Не видя возможности опровергнуть этот факт, я забрал папку (в ней, кроме «Той стороны» было еще несколько рассказов) и отнес ее в издательство «Молодая гвардия». Мой приятель Леня Бараев, сотрудник Мурзилки», работал в том же здании и мог при случае «подтолкнуть».
Но подталкивать оказалось некого. «Детскую» редакцию «Молодой гвардии» переформировали, разделили на две — сугубо пионерскую и сугубо комсомольскую. В первую моя повесть не укладывалась по тематике, во вторую — по возрасту героев, и мне ее вернули, сказав на прощанье хорошие (но, увы, бесполезные) слова. Не помогло даже то, что в начале шестьдесят пятого «Ту сторону» успел напечатать журнал «Пионер».
И пошли они (то есть я) «солнцем палимы». Солнце было апрельское. Погода чудесная. Но куда «им» (то есть мне) идти, было совершенно неясно. Разве что в «Пионер», к моему другу, заместителю редактора Володе Матвееву, и напиться с горя в ближнем ресторане Савеловского вокзала. Но это не решало вопроса. К тому же, денег было в обрез, оставалось только на билет до Свердловска, где меня ждали графоманские (так я думал со зла) рукописи в «Уральском следопыте».
Я не пошел ни в «Пионер», ни в кассу за билетом. Постоял, подумал и (была ни была!) зашагал в Малый Черкасский переулок, где располагалась «святая святых» — «Детская литература».
До того момента мне жутко было представить, что я перешагну порог дома, где царили Носов и Сотник, Барто и Михалков, Кассиль и Маршак. То есть Маршак уже не царил в прямом смысле, но дух его, несомненно, витал в священных коридорах «Детлита».

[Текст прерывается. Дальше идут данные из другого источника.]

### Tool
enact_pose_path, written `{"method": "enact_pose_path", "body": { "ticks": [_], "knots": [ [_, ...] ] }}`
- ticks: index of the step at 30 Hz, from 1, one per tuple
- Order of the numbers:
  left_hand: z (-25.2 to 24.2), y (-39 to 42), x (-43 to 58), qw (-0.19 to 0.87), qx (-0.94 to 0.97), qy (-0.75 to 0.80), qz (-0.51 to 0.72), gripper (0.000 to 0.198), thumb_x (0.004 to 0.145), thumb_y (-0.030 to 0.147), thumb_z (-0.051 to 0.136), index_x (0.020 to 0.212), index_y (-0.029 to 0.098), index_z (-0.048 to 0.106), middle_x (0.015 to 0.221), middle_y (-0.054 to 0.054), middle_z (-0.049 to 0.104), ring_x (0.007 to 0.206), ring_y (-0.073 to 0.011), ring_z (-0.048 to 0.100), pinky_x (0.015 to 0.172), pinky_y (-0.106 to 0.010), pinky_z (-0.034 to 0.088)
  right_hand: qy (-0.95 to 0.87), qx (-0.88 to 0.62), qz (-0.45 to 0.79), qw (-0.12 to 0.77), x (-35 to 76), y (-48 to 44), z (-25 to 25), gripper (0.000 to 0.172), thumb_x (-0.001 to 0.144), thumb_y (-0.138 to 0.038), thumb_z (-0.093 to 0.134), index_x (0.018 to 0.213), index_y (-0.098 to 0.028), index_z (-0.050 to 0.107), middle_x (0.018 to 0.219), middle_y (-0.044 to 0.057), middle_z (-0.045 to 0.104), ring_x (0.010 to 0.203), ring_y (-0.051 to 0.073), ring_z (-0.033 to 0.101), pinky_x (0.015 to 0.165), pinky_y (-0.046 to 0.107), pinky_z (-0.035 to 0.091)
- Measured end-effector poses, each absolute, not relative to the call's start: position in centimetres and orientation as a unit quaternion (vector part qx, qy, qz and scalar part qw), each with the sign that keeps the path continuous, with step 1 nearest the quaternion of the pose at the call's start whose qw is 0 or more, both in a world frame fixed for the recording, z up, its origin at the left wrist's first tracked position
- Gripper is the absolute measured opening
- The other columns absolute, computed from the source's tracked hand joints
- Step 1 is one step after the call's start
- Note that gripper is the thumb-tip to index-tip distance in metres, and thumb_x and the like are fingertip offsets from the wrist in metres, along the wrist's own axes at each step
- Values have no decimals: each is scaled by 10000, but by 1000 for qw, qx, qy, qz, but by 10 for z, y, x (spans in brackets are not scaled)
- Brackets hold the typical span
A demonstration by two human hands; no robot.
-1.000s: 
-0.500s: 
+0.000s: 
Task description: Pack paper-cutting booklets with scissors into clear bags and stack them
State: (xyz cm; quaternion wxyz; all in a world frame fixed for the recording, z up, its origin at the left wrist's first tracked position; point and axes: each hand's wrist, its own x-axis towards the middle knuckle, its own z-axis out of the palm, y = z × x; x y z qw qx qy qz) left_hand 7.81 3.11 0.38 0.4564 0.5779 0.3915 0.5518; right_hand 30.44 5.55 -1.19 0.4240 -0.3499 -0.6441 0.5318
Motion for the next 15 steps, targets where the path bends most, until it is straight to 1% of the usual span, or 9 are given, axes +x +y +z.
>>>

И вот оказался в этих коридорах и я. На четвертом этаже. Под подозрительным взглядом вахтерши, которая, конечно же, считала себя гораздо более причастной к литературе, нежели долговязый, заикающийся от робости провинциал. Я увидел табличку «Редакция литературы для детей среднего и старшего возраста». Мне казалось, что моя повесть рассчитана как раз на средний возраст, и я осторожно постучал. Потом подергал ручку.

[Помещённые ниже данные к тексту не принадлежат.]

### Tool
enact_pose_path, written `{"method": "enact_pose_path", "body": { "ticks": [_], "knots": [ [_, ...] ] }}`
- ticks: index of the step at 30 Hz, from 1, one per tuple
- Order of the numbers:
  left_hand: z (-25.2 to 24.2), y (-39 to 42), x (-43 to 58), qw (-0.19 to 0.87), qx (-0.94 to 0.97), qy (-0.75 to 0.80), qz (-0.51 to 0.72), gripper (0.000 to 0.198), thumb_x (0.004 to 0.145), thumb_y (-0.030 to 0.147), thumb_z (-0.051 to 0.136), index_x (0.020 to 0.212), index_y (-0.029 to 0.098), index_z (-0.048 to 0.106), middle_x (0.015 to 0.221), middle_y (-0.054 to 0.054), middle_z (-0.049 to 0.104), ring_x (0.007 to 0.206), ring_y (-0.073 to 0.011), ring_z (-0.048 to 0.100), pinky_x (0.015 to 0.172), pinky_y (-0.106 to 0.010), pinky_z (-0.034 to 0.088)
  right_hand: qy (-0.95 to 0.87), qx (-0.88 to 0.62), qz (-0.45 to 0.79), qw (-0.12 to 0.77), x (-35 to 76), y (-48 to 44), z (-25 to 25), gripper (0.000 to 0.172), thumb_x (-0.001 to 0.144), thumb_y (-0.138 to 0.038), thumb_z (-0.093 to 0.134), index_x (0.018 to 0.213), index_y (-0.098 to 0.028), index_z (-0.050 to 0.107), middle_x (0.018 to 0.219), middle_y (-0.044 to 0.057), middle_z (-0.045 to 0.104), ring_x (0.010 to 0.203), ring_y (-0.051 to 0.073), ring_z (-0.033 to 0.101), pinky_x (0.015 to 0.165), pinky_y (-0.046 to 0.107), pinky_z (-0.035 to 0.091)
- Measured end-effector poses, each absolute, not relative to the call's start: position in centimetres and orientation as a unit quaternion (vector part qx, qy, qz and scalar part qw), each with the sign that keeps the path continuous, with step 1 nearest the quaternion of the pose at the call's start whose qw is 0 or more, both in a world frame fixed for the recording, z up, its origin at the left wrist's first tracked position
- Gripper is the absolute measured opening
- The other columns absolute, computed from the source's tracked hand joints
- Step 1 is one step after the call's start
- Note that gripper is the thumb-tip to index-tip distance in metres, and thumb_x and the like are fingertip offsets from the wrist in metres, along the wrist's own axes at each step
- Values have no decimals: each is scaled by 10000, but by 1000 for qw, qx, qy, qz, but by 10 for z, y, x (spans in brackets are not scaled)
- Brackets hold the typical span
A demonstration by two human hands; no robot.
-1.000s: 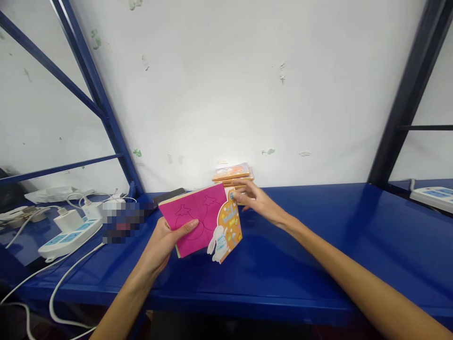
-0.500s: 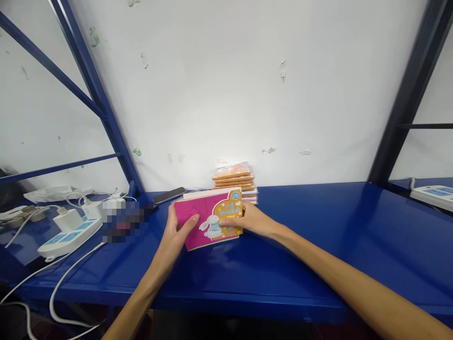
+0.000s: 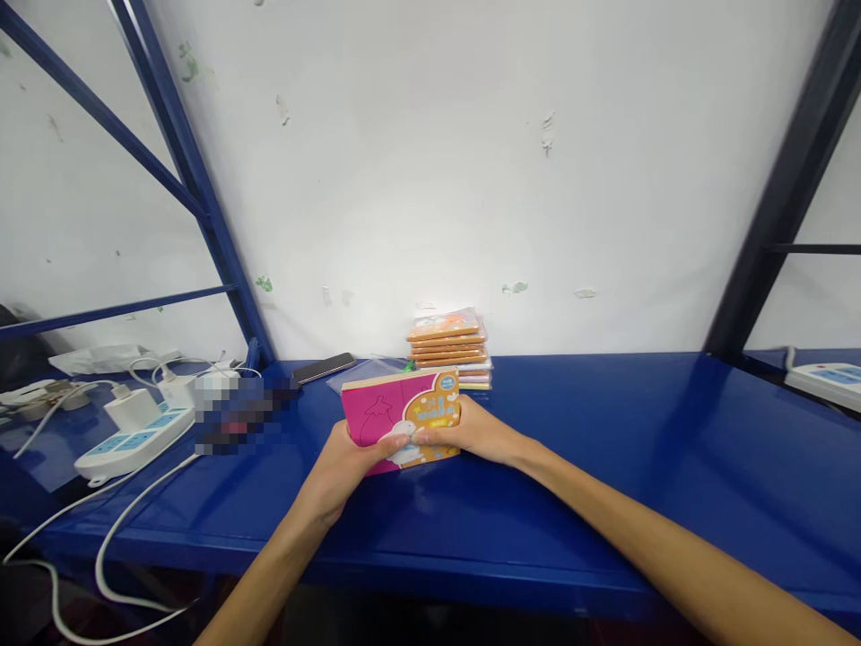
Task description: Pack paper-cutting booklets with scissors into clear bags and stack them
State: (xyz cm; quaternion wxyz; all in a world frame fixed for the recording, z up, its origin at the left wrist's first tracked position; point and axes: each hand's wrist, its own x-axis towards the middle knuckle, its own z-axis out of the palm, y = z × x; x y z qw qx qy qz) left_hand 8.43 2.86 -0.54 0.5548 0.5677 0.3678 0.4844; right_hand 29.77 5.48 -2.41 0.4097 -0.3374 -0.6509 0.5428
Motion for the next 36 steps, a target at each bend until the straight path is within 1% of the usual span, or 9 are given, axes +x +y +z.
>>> {"method": "enact_pose_path", "body": {
  "ticks": [4,8,13,16,19,23,31,33,36],
  "knots": [
    [-3,29,79,561,558,361,493,486,665,328,901,1072,99,766,1080,-134,792,987,-351,738,917,-437,587,-676,-322,549,372,301,52,-18,556,720,-357,875,1213,-221,655,1221,64,734,1140,266,685,1025,446,526],
    [20,36,53,515,514,389,565,543,576,297,951,1037,81,761,1045,-150,796,917,-335,762,881,-444,616,-747,-333,493,296,304,51,-10,634,745,-371,856,1306,-231,598,1229,71,696,1131,239,657,1019,405,507],
    [62,38,3,426,428,378,702,512,615,144,923,1094,134,742,1087,-107,792,972,-264,763,857,-333,642,-813,-405,308,284,289,60,-12,446,999,-498,518,1354,-234,567,1056,59,704,905,182,674,795,302,537],
    [72,37,-19,396,424,371,725,505,677,101,880,1151,183,729,1149,-79,776,1002,-240,755,834,-289,650,-846,-441,166,250,268,80,-15,504,1040,-491,409,1477,-248,471,998,54,732,863,206,691,793,325,523],
    [73,38,-28,394,421,374,727,511,702,110,868,1180,212,719,1204,-69,758,1026,-238,747,805,-263,655,-844,-470,104,238,243,106,-19,587,1032,-488,410,1542,-196,422,995,111,752,929,292,703,836,399,508],
    [71,39,-26,406,426,376,716,547,683,119,884,1194,208,712,1245,-85,741,996,-243,756,781,-271,663,-851,-475,49,218,219,122,-20,539,1036,-500,381,1428,-200,599,1196,171,716,1079,342,670,904,435,486],
    [67,34,-27,416,494,437,626,536,609,241,945,1090,139,733,1102,-131,787,890,-281,778,740,-317,661,-924,-340,62,163,243,55,-7,483,1027,-573,404,1377,-352,653,1047,71,674,887,231,665,793,332,474],
    [67,31,-27,414,533,475,565,500,599,289,949,1021,118,741,1003,-146,802,803,-292,782,666,-314,654,-924,-308,132,185,255,44,-5,468,1026,-575,422,1268,-318,730,975,52,674,865,208,652,772,303,461],
    [66,30,-22,396,581,488,516,445,595,294,945,953,126,741,882,-128,808,674,-269,768,561,-285,623,-890,-339,199,231,265,43,-8,493,1021,-572,446,931,-234,793,842,32,655,766,175,618,697,280,431]
  ]
}}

— Там никого нет и сегодня не будет, — осуждающе сказала мне в спину вахтерша.
Я с последней надеждой обратил взор на соседнюю дверь. «Редакция… младшего возраста». Выбора не было. Опять постучал, подергал. Услышал: «Кто там? Входите…»
Прямо перед дверью сидела пожилая (как мне показалось) женщина с утомленным, но славным лицом.
— Садитесь, пожалуйста. Вы у нас первый раз?..
Ну, а дальше обычный разговор: кто, откуда, что принес? Мало помалу перестал заикаться. Все-таки не совсем салага, член СП, три книжки за душой, повести и рассказы в «Следопыте» и «Пионере». Да и говорила женщина очень участливо. Сочувственно покивала узнав о злоключениях моей папки.
— Оставьте ее мне, я прочитаю…
— И… когда мне написать вам, чтобы узнать результат? Или зайти летом, когда снова приеду в Москву?
Она улыбнулась:
— Зайдите завтра.
Я помигал. После многомесячных мытарств по другим издательствам такой поворот казался невероятным.
— То есть… это как завтра?
— Ну, желательно после двенадцати.
— То есть… сегодня я лягу, пройдет ночь, и завтра… после двенадцати… уже можно?
Она засмеялась.
— Конечно. Если меня не окажется в этой комнате, спросите в соседней. Меня зовут Лайна Ричардовна Баруздина.
Я опять обомлел, догадавшись о несомненной родственной связи Лайны Ричардовны с Сергеем Алексеевичем.